*Try it:* From the entries provided below, copy each line that contains the word "camera".

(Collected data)
^^^^
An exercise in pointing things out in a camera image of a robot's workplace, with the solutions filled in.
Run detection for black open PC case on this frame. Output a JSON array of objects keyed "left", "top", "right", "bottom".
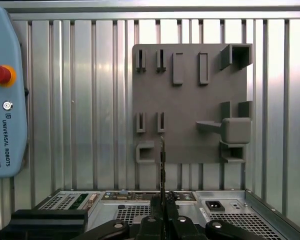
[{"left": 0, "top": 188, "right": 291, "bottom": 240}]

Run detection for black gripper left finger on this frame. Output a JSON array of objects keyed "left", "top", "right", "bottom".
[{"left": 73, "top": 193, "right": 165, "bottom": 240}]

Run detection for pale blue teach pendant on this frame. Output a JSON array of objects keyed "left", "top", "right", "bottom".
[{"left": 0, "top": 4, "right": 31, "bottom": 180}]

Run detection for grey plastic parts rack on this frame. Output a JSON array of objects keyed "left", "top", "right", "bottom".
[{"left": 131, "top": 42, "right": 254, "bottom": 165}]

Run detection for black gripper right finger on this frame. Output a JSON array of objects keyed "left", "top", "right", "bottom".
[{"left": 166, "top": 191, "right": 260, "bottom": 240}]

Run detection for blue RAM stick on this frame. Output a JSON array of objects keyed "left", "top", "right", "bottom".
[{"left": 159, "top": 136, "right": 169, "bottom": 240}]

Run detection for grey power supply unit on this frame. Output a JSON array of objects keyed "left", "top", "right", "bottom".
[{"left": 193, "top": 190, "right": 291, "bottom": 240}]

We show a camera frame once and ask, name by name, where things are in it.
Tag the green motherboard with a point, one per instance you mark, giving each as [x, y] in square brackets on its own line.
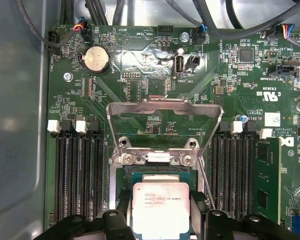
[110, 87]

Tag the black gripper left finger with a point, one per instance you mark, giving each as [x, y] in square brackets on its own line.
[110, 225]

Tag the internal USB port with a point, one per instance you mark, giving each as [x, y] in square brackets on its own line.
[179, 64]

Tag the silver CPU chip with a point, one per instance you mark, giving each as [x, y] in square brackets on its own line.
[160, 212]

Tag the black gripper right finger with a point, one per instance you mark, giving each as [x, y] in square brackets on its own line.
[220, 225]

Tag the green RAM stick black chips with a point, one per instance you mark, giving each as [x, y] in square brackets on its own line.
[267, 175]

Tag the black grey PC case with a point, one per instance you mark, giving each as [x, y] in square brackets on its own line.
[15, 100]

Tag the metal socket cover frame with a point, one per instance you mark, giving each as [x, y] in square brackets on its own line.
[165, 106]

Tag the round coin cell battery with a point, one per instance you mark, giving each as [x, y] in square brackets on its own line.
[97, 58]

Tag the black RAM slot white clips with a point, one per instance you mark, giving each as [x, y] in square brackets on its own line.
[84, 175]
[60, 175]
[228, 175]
^^^^
*Result:*
An exercise in pointing things out in a camera image of a robot's workplace, with the solutions filled in.
We show a camera frame once and ask, name by name, where things are in it.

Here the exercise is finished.